Two sides of Christmas
Published 10:18 pm Tuesday, December 18, 2012
By Rex Alphin
It was that time of year. The Baker family was alive with excitement. This was the one time they all came together. Children and grandchildren and food and … well, just everything.
There was something extraordinary about the whole family getting together. Children were evaluated for their growth spurts. Food was savored with a new satisfaction. The old folks talked about their recent aches and pains and what medicine was working, while the young sized up their cousins with competitive eyes.
The piles of presents under the tree provided fodder for the annual, incomparable anticipation as red and green ran its course throughout the house. The children could barely contain their excitement, knowing what was in store. Why, even the tree itself seemed to shout Christmas carols through the lights.
Giggles and running and parents trying to control their offspring. Granny, immersed in her family’s activities, glanced through her window at the magical night, wondering at the festivities going on in other households.

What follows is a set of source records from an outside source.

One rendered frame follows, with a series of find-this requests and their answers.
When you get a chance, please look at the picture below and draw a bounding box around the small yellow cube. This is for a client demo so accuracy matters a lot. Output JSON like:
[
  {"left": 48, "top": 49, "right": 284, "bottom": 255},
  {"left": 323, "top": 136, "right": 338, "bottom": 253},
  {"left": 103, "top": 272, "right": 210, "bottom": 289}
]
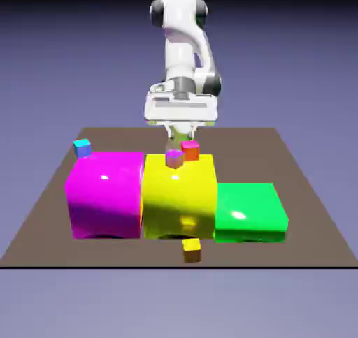
[{"left": 182, "top": 237, "right": 203, "bottom": 264}]

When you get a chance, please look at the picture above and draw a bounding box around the large yellow box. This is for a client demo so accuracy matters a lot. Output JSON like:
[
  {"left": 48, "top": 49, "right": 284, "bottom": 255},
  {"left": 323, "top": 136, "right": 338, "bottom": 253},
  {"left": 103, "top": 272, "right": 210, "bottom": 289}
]
[{"left": 141, "top": 153, "right": 219, "bottom": 241}]

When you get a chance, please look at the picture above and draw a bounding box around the small blue cube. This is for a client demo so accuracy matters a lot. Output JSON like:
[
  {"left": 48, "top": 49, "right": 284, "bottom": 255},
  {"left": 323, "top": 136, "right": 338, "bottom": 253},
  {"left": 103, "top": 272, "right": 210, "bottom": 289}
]
[{"left": 72, "top": 138, "right": 93, "bottom": 159}]

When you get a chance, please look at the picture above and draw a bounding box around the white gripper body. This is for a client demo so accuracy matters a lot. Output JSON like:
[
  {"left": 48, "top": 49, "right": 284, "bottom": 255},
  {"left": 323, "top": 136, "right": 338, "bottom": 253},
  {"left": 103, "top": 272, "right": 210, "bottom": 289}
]
[{"left": 143, "top": 91, "right": 220, "bottom": 127}]

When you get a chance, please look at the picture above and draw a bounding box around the large magenta box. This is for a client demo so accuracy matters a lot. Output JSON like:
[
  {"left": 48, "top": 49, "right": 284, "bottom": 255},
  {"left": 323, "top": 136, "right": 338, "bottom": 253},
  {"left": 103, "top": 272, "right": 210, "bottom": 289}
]
[{"left": 64, "top": 151, "right": 145, "bottom": 240}]

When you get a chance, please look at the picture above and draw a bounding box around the small purple cube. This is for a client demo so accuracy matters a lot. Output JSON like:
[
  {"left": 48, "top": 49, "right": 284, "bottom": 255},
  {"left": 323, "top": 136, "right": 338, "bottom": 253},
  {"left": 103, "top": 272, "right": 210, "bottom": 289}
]
[{"left": 164, "top": 149, "right": 185, "bottom": 170}]

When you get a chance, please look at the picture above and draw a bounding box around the small red cube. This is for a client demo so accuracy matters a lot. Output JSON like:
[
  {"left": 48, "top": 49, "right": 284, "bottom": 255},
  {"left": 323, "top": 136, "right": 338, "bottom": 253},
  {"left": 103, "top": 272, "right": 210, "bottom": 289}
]
[{"left": 180, "top": 140, "right": 200, "bottom": 162}]

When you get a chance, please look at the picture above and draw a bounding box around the large green box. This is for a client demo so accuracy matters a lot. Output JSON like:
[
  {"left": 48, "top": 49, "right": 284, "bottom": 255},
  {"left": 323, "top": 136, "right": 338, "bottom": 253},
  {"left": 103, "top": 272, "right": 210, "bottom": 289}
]
[{"left": 214, "top": 182, "right": 289, "bottom": 244}]

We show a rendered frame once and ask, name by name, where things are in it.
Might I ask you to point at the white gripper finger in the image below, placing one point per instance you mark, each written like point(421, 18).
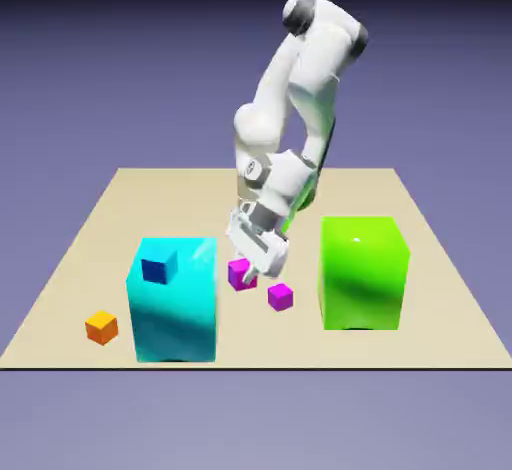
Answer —
point(250, 274)

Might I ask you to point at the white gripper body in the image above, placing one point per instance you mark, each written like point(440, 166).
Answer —
point(260, 250)

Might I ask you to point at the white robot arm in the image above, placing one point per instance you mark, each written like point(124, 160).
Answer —
point(316, 90)

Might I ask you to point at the small magenta cube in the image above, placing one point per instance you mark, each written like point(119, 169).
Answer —
point(238, 274)
point(280, 296)

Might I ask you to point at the small blue cube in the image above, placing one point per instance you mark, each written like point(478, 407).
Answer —
point(158, 267)

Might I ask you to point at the small orange cube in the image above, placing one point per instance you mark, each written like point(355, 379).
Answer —
point(101, 327)

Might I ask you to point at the large cyan box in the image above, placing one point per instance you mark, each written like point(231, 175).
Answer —
point(174, 306)

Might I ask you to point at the large green box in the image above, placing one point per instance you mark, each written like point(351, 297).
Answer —
point(362, 274)

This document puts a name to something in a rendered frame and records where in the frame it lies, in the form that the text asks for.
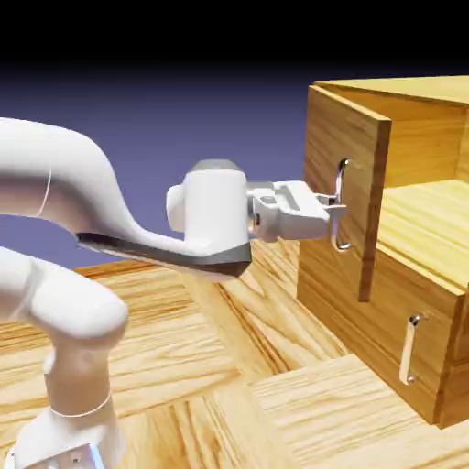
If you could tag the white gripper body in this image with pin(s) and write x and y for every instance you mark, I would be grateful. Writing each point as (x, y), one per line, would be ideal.
(301, 216)

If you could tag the tall wood cabinet door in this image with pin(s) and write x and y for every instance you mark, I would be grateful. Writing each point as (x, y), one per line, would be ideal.
(340, 183)

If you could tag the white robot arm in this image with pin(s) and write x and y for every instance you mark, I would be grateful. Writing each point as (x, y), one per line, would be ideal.
(212, 216)

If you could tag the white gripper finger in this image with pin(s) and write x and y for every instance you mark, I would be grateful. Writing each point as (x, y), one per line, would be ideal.
(324, 199)
(337, 211)

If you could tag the light wood cabinet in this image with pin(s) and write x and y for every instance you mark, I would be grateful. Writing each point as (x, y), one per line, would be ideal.
(421, 234)

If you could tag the short wood cabinet door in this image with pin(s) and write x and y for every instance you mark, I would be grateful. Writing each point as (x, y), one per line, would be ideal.
(388, 329)

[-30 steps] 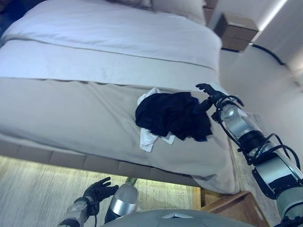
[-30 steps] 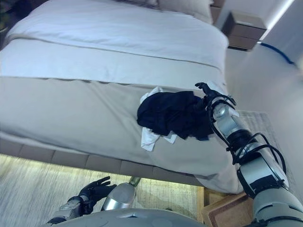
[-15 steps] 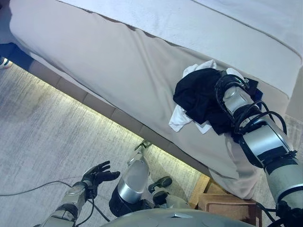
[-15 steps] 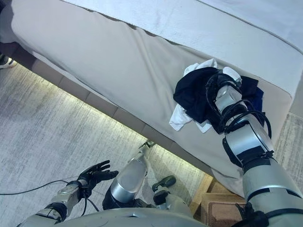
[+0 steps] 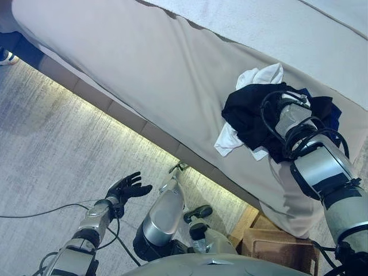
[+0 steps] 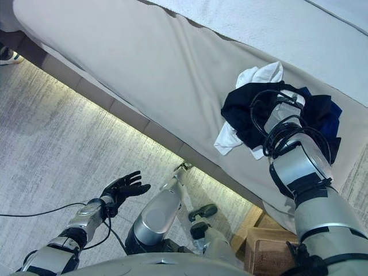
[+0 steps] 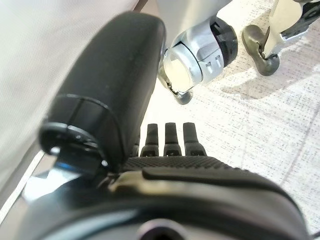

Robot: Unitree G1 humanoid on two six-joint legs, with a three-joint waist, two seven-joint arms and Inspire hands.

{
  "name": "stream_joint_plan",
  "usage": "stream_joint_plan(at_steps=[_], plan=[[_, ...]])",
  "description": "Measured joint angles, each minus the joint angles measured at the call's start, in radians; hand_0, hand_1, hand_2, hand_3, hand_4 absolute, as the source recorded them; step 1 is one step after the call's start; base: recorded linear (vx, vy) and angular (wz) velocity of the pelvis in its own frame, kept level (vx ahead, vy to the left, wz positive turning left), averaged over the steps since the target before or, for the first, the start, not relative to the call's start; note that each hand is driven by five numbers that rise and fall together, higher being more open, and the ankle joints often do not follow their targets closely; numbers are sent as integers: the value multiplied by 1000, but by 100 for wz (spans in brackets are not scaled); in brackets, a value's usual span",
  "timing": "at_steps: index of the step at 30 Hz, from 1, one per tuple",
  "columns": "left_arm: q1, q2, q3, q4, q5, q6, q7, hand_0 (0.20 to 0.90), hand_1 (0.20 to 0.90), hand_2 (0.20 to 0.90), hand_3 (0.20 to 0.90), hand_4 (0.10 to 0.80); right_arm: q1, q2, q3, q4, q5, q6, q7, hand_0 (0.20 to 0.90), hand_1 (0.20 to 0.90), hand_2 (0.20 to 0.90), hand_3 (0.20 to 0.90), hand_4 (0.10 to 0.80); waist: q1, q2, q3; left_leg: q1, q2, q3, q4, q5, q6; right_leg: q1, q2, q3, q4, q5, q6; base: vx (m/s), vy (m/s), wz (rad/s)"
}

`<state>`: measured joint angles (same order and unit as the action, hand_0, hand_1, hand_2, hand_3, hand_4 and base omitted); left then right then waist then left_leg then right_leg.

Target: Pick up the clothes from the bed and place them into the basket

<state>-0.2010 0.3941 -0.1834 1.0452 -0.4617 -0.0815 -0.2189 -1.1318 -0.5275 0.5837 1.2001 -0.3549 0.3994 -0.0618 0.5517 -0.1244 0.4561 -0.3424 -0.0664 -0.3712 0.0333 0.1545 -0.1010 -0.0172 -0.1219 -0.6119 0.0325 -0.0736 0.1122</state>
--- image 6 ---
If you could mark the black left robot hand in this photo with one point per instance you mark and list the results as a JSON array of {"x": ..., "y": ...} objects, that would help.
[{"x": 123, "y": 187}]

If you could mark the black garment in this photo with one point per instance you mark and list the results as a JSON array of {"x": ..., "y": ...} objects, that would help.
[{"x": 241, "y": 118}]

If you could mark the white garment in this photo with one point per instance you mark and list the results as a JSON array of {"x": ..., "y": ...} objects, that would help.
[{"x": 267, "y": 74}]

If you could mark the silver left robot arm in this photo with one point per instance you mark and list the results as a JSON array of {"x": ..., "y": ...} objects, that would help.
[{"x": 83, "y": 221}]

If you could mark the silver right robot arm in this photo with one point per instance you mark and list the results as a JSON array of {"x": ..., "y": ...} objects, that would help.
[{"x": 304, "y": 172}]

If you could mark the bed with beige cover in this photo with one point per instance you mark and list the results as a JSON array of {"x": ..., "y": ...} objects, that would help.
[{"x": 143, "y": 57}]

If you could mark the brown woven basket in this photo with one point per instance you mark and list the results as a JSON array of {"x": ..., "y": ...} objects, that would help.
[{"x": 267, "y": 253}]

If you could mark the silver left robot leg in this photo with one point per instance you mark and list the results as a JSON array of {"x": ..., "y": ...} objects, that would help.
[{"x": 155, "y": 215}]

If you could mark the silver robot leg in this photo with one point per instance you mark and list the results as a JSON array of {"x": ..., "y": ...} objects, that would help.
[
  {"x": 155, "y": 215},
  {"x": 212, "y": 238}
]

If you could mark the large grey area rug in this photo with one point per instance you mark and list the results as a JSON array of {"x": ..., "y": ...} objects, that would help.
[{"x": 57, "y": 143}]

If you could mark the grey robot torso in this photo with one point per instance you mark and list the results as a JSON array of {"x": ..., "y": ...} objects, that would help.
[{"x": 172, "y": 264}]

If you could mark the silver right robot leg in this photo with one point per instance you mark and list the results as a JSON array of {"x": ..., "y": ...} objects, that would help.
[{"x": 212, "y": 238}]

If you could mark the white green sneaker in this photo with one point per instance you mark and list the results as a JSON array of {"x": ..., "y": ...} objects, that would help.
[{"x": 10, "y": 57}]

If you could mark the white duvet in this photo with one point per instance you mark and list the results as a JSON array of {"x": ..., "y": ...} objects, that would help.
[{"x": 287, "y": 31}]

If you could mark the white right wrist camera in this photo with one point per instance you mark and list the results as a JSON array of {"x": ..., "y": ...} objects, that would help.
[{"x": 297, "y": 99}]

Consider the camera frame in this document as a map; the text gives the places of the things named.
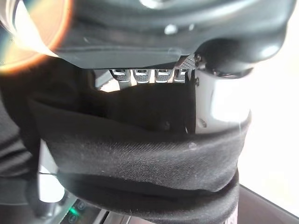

Four doors down from the Baker household, Ted Lansing sat in his rocker, gazing through the small panes of his living room window. The house was quiet, save for the rhythmic creak of his chair and the predictable furnace fan coming to life each time the room reached its recognizable coolness.
Ted had buried two wives, the last succumbing to a cancer that eventually won the battle against her courageous struggle. Much to his despair, neither marriage had produced offspring. Ted himself was an only child and, at age 89, had watched the burial of most of his friends.
Tonight — especially tonight — he felt his aloneness, as the spirit in the air seemed to magnify the silence in his household. Ted had not lived in the neighborhood long enough to make many friends, nor did he want to infringe on family gatherings he knew were taking place around him. He had come to accept his lot in life, but the foreseeable future was sometimes too much to bear.
He sat and rocked, hoping sleep would provide an early release for him tonight. Occasionally, a few notes of music from the Baker festivities drifted down and made their way into Ted Lansing’s house.
But, you know, at 89, it can be difficult to hear.